Dataset excerpt

[Start of Attachment]

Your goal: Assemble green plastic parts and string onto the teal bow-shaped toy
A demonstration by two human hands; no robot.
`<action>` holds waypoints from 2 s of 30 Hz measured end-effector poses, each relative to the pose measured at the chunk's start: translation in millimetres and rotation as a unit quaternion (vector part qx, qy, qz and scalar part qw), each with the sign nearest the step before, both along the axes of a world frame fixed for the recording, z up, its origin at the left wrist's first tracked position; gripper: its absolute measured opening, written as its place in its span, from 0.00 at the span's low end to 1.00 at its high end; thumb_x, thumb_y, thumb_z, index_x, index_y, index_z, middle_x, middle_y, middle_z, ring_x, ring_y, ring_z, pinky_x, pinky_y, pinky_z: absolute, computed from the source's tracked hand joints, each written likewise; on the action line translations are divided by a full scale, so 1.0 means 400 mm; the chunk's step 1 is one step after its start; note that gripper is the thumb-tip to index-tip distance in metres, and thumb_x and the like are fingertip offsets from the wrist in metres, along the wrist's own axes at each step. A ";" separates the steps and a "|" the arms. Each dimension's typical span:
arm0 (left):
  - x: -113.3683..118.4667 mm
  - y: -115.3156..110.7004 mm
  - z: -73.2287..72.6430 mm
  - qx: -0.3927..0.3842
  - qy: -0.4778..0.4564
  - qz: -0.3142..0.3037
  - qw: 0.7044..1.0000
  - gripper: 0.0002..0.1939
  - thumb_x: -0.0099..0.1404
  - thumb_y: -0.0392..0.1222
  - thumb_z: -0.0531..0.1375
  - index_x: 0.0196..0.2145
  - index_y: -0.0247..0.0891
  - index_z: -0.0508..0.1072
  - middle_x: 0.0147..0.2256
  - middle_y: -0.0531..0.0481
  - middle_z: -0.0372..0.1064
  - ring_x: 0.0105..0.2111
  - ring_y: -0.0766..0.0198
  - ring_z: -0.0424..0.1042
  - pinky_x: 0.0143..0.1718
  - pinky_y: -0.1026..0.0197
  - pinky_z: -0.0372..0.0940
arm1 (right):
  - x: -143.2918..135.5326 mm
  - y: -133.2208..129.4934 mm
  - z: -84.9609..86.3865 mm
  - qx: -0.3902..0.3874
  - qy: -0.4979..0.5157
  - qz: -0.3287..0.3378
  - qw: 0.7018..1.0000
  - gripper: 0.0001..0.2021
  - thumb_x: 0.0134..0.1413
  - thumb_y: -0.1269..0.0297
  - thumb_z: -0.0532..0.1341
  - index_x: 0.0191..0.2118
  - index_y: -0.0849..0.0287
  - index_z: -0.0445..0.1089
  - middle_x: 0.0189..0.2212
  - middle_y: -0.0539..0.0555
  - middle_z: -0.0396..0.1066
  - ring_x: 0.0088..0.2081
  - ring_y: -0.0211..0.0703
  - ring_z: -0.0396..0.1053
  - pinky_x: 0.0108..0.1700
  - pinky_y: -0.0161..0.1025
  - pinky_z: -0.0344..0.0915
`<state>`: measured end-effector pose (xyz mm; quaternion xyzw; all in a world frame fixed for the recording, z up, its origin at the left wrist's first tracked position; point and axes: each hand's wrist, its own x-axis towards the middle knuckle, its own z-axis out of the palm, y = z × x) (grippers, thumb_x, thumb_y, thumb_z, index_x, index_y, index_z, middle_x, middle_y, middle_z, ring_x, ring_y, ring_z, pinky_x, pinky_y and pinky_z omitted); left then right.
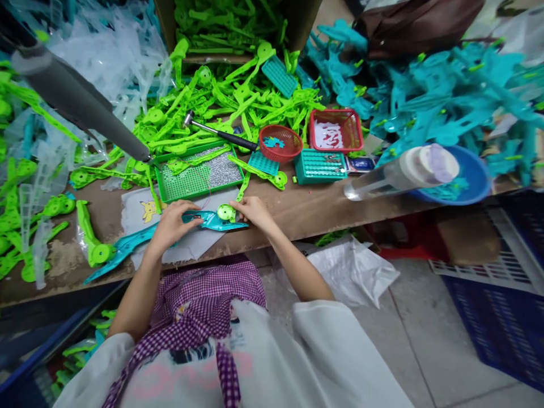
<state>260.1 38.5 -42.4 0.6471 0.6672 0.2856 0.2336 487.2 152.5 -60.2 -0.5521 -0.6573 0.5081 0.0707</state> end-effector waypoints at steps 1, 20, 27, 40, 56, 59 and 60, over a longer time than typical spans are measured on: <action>-0.004 0.000 -0.007 -0.014 0.007 -0.013 1.000 0.12 0.59 0.42 0.69 0.41 0.42 0.76 0.42 0.48 0.75 0.45 0.54 0.71 0.50 0.49 0.64 | -0.003 -0.003 0.002 0.016 -0.013 0.000 1.000 0.24 0.52 0.43 0.61 0.18 0.58 0.62 0.12 0.47 0.64 0.16 0.33 0.62 0.26 0.34 0.58; 0.051 -0.067 -0.030 0.119 0.026 0.002 0.993 0.07 0.68 0.45 0.61 0.37 0.44 0.79 0.41 0.47 0.76 0.44 0.56 0.72 0.49 0.49 0.58 | -0.082 -0.076 0.071 0.053 0.173 -0.016 0.983 0.26 0.51 0.45 0.64 0.51 0.56 0.69 0.39 0.57 0.78 0.40 0.45 0.75 0.42 0.41 0.69; 0.085 -0.098 -0.062 0.106 0.102 -0.027 0.989 0.10 0.70 0.40 0.57 0.39 0.47 0.79 0.40 0.47 0.78 0.43 0.55 0.73 0.48 0.47 0.50 | -0.257 0.006 0.071 -0.092 0.412 -0.089 0.902 0.29 0.51 0.47 0.65 0.55 0.55 0.65 0.35 0.50 0.74 0.26 0.32 0.67 0.31 0.34 0.67; 0.063 -0.117 0.046 0.065 -0.128 0.016 0.989 0.33 0.61 0.55 0.65 0.62 0.50 0.63 0.62 0.40 0.61 0.60 0.47 0.64 0.58 0.43 0.59 | -0.048 -0.047 0.141 0.054 0.377 -0.206 0.902 0.17 0.54 0.48 0.62 0.39 0.53 0.61 0.27 0.48 0.73 0.30 0.36 0.72 0.39 0.37 0.70; 0.193 0.119 0.024 -0.193 -0.498 0.142 0.833 0.12 0.48 0.44 0.71 0.28 0.35 0.78 0.23 0.53 0.72 0.23 0.70 0.67 0.26 0.64 0.63 | 0.047 -0.152 0.075 0.194 0.217 -0.122 0.949 0.16 0.50 0.51 0.67 0.43 0.53 0.74 0.40 0.54 0.77 0.40 0.44 0.73 0.46 0.43 0.70; 0.181 0.142 0.042 -0.176 -0.420 0.097 0.885 0.07 0.50 0.41 0.69 0.25 0.36 0.77 0.21 0.52 0.71 0.22 0.69 0.66 0.25 0.64 0.61 | 0.069 -0.099 0.072 0.222 0.207 -0.133 0.944 0.14 0.53 0.52 0.65 0.41 0.54 0.75 0.39 0.54 0.77 0.38 0.43 0.73 0.45 0.42 0.70; 0.180 0.148 0.047 -0.171 -0.404 0.085 0.895 0.06 0.51 0.41 0.68 0.24 0.37 0.77 0.21 0.52 0.71 0.22 0.69 0.66 0.25 0.64 0.61 | 0.071 -0.085 0.067 0.217 0.210 -0.116 0.946 0.13 0.54 0.52 0.64 0.40 0.54 0.76 0.38 0.54 0.77 0.39 0.43 0.73 0.45 0.42 0.70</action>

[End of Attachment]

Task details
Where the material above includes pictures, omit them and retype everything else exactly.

Output
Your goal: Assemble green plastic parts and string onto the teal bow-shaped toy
A demonstration by two human hands; no robot.
`<action>` holds waypoints from 2 s of 30 Hz measured end-effector poses, each relative to the pose measured at the chunk's start: translation in millimetres and rotation as a unit quaternion (vector part qx, qy, qz and scalar part qw), each with the sign nearest the step before, both along the axes of a world frame fixed for the recording, z up, its origin at the left wrist's first tracked position; gripper: its absolute measured opening, written as its place in its span, from 0.00 at the span's low end to 1.00 at its high end; thumb_x, thumb_y, thumb_z, index_x, index_y, index_z, middle_x, middle_y, middle_z, ring_x, ring_y, ring_z, pinky_x, pinky_y, pinky_z: absolute, computed from the source's tracked hand joints, each written likewise; on the action line translations are divided by a full scale, so 1.0 means 400 mm; the chunk's step 1 is one step after its start; note that gripper is the thumb-tip to index-tip distance in metres, and thumb_x and the like are fingertip offsets from the wrist in metres, along the wrist's own axes at each step. A ";" separates the steps and a "|" the arms. Each dimension's typical span:
arm0 (left):
  - x: -113.3683..118.4667 mm
  - y: -115.3156..110.7004 mm
  - z: -73.2287..72.6430 mm
  - qx: -0.3927..0.3842
  - qy: -0.4778..0.4564
  - qz: -0.3142..0.3037
  - qw: 0.7044..1.0000
  - gripper: 0.0002..0.1939
  - thumb_x: -0.0099..0.1404
  - thumb_y: -0.0392..0.1222
  - thumb_z: -0.0531..0.1375
  - index_x: 0.0196..0.2145
  - index_y: -0.0247..0.0891
  - index_z: -0.0508..0.1072
  - middle_x: 0.0147..0.2256
  - middle_y: -0.0531..0.0481
  - middle_z: -0.0372..0.1064
  - ring_x: 0.0105..0.2111
  - ring_y: -0.0766..0.0198
  - ring_z: -0.0424..0.1042
  - pinky_x: 0.0143..0.1718
  - pinky_y: -0.1026..0.0197
  - pinky_z: -0.0372..0.0940
arm1 (right):
  - x: -143.2918..135.5326 mm
  - y: -133.2208..129.4934 mm
  - z: -84.9609..86.3865 mm
  - qx: -0.3902..0.3874
  - qy: -0.4979..0.5157
  - qz: -0.3287..0.3378
  - qw: 0.7018..1.0000
  - gripper: 0.0001..0.2021
  - thumb_x: 0.0134..0.1413
  - thumb_y: -0.1269..0.0297
  - thumb_z: -0.0532..0.1341
  - index_x: 0.0191..0.2118
  - index_y: -0.0849..0.0287
  - index_z: -0.0445..0.1089
  - middle_x: 0.0189..0.2212
  - middle_y: -0.0539..0.0555
  - middle_z: -0.0396..0.1066
  - ring_x: 0.0088..0.2081
  - ring_y: -0.0211..0.0703
  - ring_z: -0.0396..0.1053
  - pinky_x: 0.0108..0.1700
  - pinky_y: -0.0161..0.1025
  - pinky_z: -0.0344..0.0915
`<state>`: measured end-effector pose (xyz mm; quaternion xyzw; all in a world frame fixed for the recording, z up, its origin at the left wrist's first tracked position; point and axes: each hand's wrist, its own x-axis towards the middle knuckle, its own z-axis out of the palm, y = z × x) (grippers, thumb_x, thumb_y, thumb_z, index_x, index_y, index_z, middle_x, middle_y, middle_z, ring_x, ring_y, ring_z, pinky_x, pinky_y and pinky_z omitted); left then right.
<state>260.1 38.5 -42.4 0.6471 0.6672 0.2856 0.2336 487.2 152.5 -60.2 -0.5521 -0.6573 0.5081 0.0707</state> end-effector waypoints at steps 1, 20, 27, 40, 56, 59 and 60, over a longer time than typical spans are measured on: <action>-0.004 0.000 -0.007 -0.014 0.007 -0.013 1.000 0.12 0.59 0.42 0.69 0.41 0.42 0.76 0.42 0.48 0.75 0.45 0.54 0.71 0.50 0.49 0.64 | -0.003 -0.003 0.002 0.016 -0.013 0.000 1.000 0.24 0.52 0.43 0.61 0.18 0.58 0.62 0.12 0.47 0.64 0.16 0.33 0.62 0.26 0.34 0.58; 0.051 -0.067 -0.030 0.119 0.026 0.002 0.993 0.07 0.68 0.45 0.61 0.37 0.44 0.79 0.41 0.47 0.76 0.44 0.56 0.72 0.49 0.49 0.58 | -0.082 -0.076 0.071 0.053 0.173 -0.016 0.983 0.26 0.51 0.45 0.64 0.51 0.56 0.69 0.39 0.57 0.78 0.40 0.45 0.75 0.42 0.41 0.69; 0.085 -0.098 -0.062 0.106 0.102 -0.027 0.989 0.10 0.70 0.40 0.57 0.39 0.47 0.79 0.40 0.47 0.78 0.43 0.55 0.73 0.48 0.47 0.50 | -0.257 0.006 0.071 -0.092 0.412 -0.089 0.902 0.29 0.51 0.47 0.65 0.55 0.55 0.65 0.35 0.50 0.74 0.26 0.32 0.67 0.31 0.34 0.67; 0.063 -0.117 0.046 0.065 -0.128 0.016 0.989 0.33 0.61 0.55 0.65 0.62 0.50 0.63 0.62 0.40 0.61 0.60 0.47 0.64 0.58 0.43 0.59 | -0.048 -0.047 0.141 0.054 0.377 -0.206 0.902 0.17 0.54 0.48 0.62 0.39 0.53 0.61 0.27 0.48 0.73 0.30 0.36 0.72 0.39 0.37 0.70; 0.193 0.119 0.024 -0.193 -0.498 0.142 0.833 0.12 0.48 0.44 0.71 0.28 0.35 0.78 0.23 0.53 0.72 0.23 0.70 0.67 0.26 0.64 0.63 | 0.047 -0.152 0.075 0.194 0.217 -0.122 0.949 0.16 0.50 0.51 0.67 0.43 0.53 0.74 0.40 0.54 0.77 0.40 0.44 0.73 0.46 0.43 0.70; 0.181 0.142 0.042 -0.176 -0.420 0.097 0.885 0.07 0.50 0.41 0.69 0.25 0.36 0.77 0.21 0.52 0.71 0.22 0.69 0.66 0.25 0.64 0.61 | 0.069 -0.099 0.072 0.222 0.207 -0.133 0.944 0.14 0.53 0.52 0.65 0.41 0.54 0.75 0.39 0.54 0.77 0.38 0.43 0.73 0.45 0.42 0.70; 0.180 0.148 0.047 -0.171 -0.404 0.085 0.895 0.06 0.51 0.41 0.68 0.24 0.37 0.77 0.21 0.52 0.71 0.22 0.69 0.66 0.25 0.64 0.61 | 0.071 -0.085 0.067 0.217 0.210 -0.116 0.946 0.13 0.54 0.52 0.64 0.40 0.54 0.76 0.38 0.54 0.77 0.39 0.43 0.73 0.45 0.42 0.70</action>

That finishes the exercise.